→ **Problem to solve**: Please give the whole listing again exactly, without any of its pictures.

━━━━

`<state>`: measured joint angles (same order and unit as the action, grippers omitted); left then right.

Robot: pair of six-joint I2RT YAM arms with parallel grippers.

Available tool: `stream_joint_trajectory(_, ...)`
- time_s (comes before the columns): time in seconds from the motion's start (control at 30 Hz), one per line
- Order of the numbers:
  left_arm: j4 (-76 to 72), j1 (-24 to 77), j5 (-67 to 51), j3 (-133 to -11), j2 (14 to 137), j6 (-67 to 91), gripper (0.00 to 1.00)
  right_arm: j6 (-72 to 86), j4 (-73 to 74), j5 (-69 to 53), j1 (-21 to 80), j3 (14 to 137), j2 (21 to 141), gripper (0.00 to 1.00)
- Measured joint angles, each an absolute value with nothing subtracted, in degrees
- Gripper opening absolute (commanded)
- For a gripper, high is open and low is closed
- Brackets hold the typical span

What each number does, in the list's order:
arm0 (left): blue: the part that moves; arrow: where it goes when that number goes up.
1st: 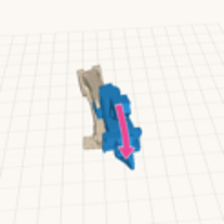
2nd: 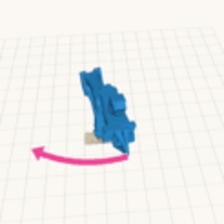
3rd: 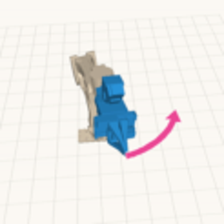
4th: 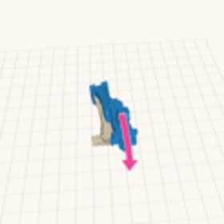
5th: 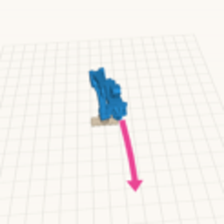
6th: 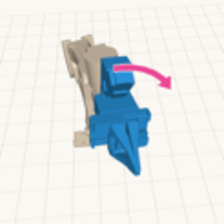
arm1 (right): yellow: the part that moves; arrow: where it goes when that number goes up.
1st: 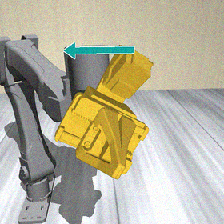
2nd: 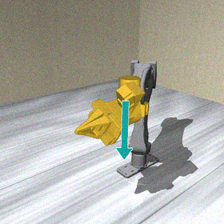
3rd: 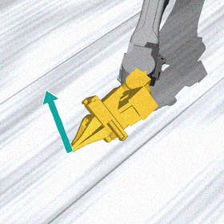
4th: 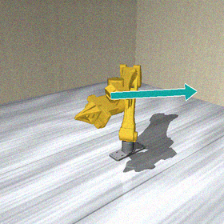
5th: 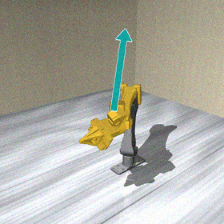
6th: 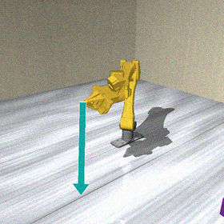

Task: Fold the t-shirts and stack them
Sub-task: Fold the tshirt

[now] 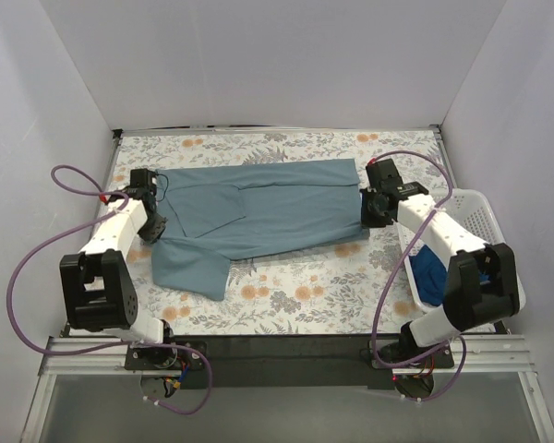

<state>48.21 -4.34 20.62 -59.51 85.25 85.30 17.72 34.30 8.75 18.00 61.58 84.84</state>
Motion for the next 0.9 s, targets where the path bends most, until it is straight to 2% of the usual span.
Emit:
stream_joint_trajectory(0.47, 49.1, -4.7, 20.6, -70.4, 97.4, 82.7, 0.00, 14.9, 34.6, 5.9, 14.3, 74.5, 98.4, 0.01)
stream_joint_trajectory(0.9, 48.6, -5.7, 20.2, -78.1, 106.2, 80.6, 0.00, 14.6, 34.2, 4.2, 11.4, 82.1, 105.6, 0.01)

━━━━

→ **Output**:
`<state>`: measured joint angles (same order and unit as the action, grippers omitted); left then right.

Robot: pair of six-joint I2RT YAM arms with parallel grippers.

Available tool: `stream_joint_trajectory(_, ...)`
- time_s (comes before the columns): time in seconds from the motion's start (control at 30 Hz), one per line
- Order of the numbers:
  left_arm: j4 (-76 to 72), j1 (-24 to 77), j5 (-67 to 51), j3 (-133 to -11), j2 (14 to 137), j6 (-67 to 91), gripper (0.00 to 1.00)
  right_arm: j6 (-72 to 86), j4 (-73 to 74), j5 (-69 to 53), j1 (-21 to 80), j3 (14 to 137), j2 (21 to 141), gripper (0.00 to 1.00)
- Measured joint angles, each an absolute value with nothing subtracted, in degrees
- Gripper opening absolute (commanded)
- For a gripper, high is open and low is closed
- Brackets hold the typical span

What each number does, in the list's order:
arm0 (left): blue: the part that moves; arrow: where it goes when that number goes up.
1st: 
2nd: 
3rd: 
4th: 
5th: 
6th: 
arm1 (right): yellow: the part that moves; arrow: where it goes when that number goes up.
1st: 
2nd: 
3rd: 
4th: 
5th: 
6th: 

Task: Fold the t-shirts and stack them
Sub-task: Fold the tshirt

[now] 

<state>48.21 -4.34 20.62 -59.51 85.25 85.30 17.72 34.30 8.75 18.00 61.58 84.84</state>
Motion for the next 0.9 s, targets where the path bends most, until it is straight to 2% of the usual span.
Emit:
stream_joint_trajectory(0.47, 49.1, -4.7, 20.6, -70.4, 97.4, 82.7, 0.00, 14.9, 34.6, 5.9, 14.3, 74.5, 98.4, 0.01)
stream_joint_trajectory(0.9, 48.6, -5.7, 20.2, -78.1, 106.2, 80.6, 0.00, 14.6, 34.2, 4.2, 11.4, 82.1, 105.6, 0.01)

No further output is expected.